3.2 Analysis procedure

The analysis of multiply imputed data proceeds as follows:

  1. Analyze each completed dataset separately using a suitable software package designed for complete data (e.g., SAS, STATA, or R).
  2. Extract the point estimate and standard error from each analysis.
  3. Combine the multiple sets of point estimates and standard errors to obtain a single point estimate, standard error, and the associated confidence interval or p-value.

The combining rules in Step 3 contain some formulas for calculating the average of the estimates across multiple imputations and the variances of the estimates, both within and between imputations (Appendix). They have been incorporated into imputation packages (Section 3.4) for automatic calculations.

3.3 Imputation models

Plausible imputation should give reasonable predictions for the missing data, and the variability among them must reflect an appropriate degree of uncertainty. Rubin3 recommends that imputations be created through Bayesian arguments: specify a parametric model for the complete data under MAR, assume a prior distribution for the unknown model parameters, and simulate multiple independent draws from the conditional distribution of missing values given observed data by Bayes’ theorem. A simple example for univariate missing outcome is given in Appendix.

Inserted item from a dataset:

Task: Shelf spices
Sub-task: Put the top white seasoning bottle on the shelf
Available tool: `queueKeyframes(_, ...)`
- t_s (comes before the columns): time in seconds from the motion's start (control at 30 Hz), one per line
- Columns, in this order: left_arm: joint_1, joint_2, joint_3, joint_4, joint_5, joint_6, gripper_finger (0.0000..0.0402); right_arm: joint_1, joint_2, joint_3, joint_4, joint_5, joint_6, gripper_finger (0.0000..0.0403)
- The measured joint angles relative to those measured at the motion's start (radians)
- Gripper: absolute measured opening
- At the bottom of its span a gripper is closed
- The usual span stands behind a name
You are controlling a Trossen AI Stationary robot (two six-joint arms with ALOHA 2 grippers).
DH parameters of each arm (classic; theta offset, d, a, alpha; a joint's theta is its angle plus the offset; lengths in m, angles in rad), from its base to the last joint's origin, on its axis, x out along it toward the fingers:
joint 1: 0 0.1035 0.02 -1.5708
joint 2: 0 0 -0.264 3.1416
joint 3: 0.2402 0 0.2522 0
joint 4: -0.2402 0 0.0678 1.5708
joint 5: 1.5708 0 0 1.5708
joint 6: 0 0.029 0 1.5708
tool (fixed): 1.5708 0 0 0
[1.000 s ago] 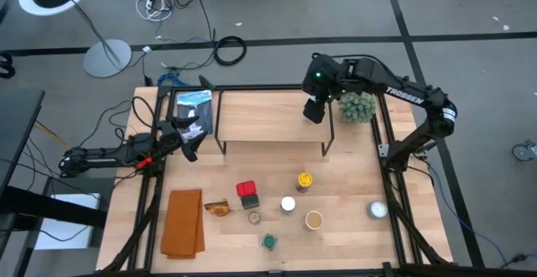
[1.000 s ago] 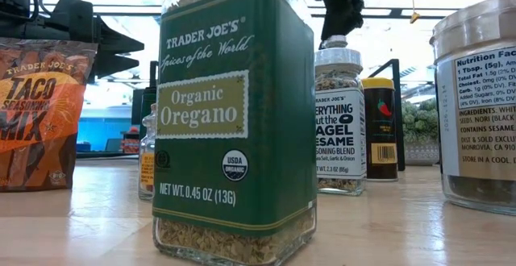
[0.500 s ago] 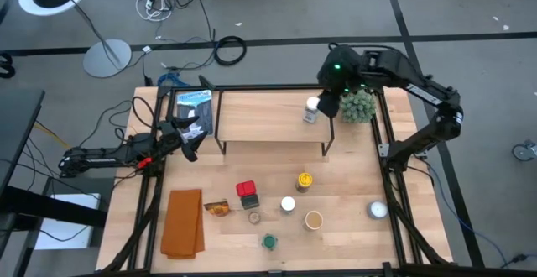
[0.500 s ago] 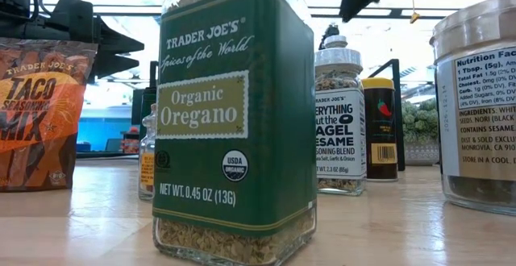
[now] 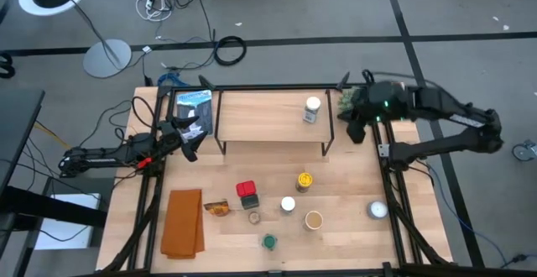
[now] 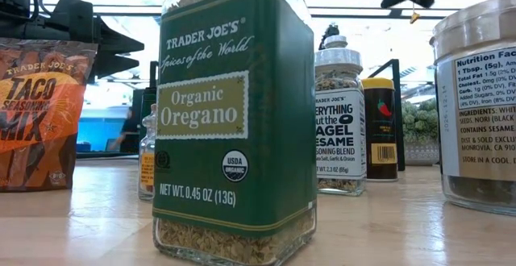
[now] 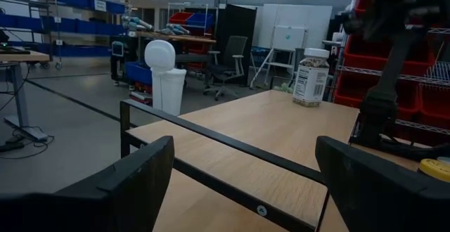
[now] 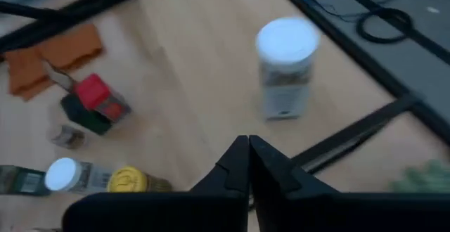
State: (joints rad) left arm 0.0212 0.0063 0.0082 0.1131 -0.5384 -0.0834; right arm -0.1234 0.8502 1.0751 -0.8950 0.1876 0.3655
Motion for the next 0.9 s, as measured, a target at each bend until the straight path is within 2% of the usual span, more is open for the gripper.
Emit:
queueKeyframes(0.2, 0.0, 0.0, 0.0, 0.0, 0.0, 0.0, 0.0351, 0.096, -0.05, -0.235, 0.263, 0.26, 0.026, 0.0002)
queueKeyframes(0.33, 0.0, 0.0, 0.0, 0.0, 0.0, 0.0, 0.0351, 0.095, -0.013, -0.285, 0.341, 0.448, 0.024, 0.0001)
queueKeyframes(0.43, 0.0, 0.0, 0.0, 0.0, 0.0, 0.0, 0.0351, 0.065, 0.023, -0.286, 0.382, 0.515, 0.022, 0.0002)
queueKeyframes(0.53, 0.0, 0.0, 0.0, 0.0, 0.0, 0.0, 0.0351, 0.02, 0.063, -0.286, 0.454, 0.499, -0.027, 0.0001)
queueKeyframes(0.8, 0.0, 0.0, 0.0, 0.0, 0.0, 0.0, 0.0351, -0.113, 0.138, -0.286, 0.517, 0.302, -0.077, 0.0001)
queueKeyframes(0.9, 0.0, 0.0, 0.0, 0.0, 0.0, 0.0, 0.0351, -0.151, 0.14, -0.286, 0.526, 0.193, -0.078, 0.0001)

Various imputation models have been developed within more general and complicated contexts. See17 for a summary and references. In general, the strategy of building imputation models falls into two categories:

  1. Joint modeling. The joint modeling approach partitions the observations into groups of identical missing data patterns and imputes the missing entries with each pattern according to a joint model for the variables that is common to all observations. Some classic examples include multivariate normal models for continuous variables, log-linear models for categorical variables, general location models for a mixture of continuous and categorical variables16, and mixed-effects models for repeated measurements or multilevel data18,19. These methods start by specifying a parametric multivariate density for the data given model parameters. Under an appropriate prior distribution for the parameters, it is possible to derive the appropriate submodel for each missing data pattern, from which imputations are drawn.
    The joint modeling approach is theoretically sound, but may lack the flexibility needed to represent complex data structures arising in many studies. For example, the CanCORS data consist of a large number of variables having a variety of distributional forms, subject to certain logical or consistency bounds imposed by study questionnaires, and displaying unsystematic missingness patterns. In such a case, the joint modeling strategy is difficult to implement because the typical specifications of multivariate distributions are not sufficiently flexible to accommodate these features.
  2. Sequential regression multiple imputation (SRMI)20,21 (also referred to as the multiple imputation by chained equations). In SRMI, multivariate data are characterized by separate conditional models for each incomplete variable. That is, the imputation model is specified separately for each variable, with other variables as predictors. At each step of the SRMI algorithm, imputations are generated for the missing values of one variable, these imputed values are then used in the imputation of the next variable, and this process repeats until it reaches convergence.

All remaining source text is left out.